(Stored dataset items)
•••••

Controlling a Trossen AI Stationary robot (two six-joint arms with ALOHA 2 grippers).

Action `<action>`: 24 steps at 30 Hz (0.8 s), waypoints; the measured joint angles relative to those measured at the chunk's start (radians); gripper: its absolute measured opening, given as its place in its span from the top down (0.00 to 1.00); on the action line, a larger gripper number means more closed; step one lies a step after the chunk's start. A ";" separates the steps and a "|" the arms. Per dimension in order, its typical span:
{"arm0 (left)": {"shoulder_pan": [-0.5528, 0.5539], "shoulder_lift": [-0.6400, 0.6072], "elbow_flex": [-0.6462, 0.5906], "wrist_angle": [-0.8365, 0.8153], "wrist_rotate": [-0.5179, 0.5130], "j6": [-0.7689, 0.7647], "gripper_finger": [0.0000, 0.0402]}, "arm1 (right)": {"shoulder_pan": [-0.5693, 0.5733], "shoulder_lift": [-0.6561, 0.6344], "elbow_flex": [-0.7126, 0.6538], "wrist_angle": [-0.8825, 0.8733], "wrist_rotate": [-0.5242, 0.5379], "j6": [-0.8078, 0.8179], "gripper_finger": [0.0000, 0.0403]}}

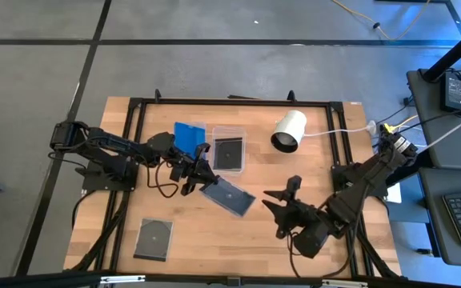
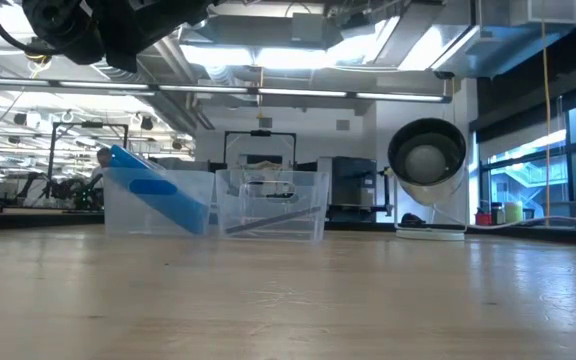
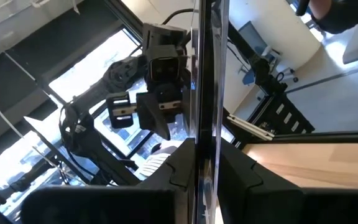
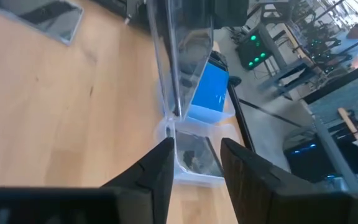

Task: Pick & place jewel cases by type
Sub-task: Put the right black cd case into the right transparent bin

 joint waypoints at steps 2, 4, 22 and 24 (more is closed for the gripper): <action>0.000 0.000 0.000 0.000 0.000 0.000 0.91 | 0.002 0.000 0.000 0.022 0.001 0.018 0.66; 0.000 0.000 0.000 0.000 0.000 0.000 0.90 | 0.001 0.000 0.000 0.046 0.001 0.025 0.66; 0.000 -0.001 0.000 0.000 -0.009 0.001 0.89 | -0.049 0.060 -0.001 0.184 0.001 -0.109 0.66; 0.000 -0.001 0.000 0.000 -0.009 0.001 0.90 | -0.053 0.061 -0.001 0.187 0.001 -0.109 0.66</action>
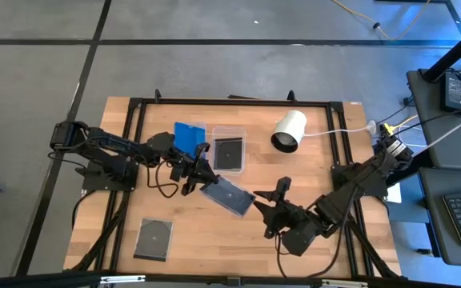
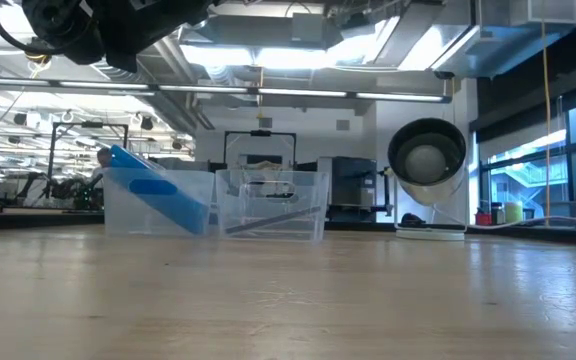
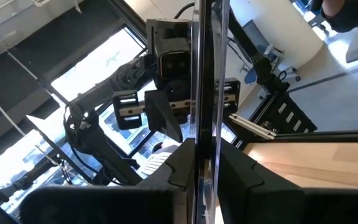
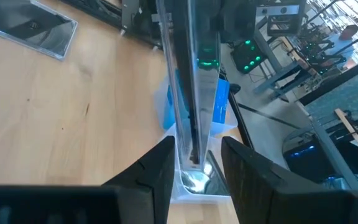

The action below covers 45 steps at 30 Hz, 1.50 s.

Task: Pick & place jewel cases by type
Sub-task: Put the right black cd case into the right transparent bin

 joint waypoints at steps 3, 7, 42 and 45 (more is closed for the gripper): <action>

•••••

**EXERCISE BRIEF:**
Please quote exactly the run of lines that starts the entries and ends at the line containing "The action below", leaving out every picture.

**WRITTEN SOLUTION:**
Controlling a Trossen AI Stationary robot (two six-joint arms with ALOHA 2 grippers).

Action `<action>`: 24 steps at 30 Hz (0.8 s), waypoints; the measured joint angles relative to those measured at the chunk's start (radians); gripper: its absolute measured opening, given as its place in its span from the top down (0.00 to 1.00); on the action line, a larger gripper number means more closed; step one lies a step after the chunk's start. A ";" separates the steps and a "|" the arms. Per dimension in order, its typical span:
{"arm0 (left)": {"shoulder_pan": [-0.5528, 0.5539], "shoulder_lift": [-0.6400, 0.6072], "elbow_flex": [-0.6462, 0.5906], "wrist_angle": [-0.8365, 0.8153], "wrist_rotate": [-0.5179, 0.5130], "j6": [-0.7689, 0.7647], "gripper_finger": [0.0000, 0.0402]}, "arm1 (right)": {"shoulder_pan": [-0.5693, 0.5733], "shoulder_lift": [-0.6561, 0.6344], "elbow_flex": [-0.7126, 0.6538], "wrist_angle": [-0.8825, 0.8733], "wrist_rotate": [-0.5242, 0.5379], "j6": [-0.8078, 0.8179], "gripper_finger": [0.0000, 0.0403]}}


Task: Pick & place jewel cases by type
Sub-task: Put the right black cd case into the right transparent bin

 joint waypoints at steps 2, 4, 22 and 24 (more is closed for the gripper): <action>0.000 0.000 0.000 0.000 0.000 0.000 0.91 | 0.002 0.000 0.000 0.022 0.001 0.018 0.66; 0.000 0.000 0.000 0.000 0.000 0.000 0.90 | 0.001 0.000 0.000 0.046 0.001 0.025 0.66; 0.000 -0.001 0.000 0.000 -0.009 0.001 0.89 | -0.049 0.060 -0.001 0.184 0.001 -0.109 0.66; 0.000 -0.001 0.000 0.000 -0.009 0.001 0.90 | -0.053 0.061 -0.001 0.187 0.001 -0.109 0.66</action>

The action below covers 45 steps at 30 Hz, 1.50 s.

This output is complete, so the exercise is closed.